## HOW TO COMPLETE THIS TASK
Copy out all the lines of the data that hold the word "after".

## SUPPLIED MATERIAL
====

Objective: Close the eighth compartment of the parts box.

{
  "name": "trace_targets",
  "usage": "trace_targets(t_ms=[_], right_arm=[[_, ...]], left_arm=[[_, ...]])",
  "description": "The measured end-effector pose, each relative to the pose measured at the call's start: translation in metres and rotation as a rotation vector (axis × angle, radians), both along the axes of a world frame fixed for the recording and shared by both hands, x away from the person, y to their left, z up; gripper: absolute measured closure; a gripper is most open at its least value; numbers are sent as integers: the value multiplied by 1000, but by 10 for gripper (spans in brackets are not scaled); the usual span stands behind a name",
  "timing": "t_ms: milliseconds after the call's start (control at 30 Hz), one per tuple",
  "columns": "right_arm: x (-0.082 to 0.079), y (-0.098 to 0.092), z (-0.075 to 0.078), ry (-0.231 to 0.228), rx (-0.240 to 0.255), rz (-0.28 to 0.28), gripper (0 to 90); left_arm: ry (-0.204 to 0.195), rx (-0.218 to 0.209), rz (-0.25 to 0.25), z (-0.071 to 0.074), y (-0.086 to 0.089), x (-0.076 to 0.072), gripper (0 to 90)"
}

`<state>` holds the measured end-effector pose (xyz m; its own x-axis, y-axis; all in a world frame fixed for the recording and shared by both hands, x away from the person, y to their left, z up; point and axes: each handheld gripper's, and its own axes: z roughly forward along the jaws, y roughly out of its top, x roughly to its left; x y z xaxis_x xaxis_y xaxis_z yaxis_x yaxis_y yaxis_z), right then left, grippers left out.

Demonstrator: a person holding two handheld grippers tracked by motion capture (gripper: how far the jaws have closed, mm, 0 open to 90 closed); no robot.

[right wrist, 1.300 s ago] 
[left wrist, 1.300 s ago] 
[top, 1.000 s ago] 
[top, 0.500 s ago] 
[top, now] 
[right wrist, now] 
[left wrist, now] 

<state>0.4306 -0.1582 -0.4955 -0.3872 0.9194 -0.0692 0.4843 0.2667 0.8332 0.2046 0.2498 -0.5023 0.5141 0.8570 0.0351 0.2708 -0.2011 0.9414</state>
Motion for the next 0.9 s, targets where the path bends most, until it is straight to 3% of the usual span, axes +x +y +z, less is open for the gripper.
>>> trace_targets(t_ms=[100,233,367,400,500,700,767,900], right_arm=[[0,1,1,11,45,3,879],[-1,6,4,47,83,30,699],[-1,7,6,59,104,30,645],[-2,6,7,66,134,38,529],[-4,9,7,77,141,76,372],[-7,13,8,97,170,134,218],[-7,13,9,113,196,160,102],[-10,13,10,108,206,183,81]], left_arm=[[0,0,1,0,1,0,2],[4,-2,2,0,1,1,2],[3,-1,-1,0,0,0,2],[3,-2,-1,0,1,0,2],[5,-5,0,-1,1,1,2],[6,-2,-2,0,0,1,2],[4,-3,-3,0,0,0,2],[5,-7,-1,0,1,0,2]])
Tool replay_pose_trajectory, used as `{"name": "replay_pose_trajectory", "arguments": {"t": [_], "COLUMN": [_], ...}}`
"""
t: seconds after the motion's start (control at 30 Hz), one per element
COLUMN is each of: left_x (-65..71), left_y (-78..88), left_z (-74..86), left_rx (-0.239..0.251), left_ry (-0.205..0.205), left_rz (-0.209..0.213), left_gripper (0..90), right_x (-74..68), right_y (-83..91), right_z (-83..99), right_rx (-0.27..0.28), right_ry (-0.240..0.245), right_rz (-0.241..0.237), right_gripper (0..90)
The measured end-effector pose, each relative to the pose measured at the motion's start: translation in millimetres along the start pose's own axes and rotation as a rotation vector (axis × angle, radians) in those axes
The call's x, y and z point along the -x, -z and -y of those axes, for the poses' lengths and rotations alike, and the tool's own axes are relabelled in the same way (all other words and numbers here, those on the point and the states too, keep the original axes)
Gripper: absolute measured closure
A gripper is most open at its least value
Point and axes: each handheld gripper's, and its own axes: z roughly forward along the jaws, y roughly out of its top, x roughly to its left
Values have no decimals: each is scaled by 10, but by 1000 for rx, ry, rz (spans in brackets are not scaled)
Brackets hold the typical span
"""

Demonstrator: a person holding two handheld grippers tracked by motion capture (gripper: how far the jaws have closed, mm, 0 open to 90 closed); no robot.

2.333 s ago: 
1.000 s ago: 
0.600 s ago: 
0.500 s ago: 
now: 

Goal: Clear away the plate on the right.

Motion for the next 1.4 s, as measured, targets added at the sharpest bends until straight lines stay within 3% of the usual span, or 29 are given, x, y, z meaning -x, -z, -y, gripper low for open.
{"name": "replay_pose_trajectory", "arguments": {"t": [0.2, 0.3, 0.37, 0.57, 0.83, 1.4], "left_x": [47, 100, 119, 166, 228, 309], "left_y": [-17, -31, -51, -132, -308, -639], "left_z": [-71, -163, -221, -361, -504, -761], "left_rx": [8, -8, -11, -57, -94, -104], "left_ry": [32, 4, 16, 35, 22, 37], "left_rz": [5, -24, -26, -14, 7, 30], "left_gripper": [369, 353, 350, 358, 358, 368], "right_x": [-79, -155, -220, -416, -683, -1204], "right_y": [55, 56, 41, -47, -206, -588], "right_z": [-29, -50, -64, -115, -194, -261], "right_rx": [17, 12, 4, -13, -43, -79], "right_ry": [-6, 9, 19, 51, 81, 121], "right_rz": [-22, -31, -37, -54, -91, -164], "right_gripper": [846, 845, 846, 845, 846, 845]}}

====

## RESPONSE TO THE TASK
  "timing": "t_ms: milliseconds after the call's start (control at 30 Hz), one per tuple",
t: seconds after the motion's start (control at 30 Hz), one per element

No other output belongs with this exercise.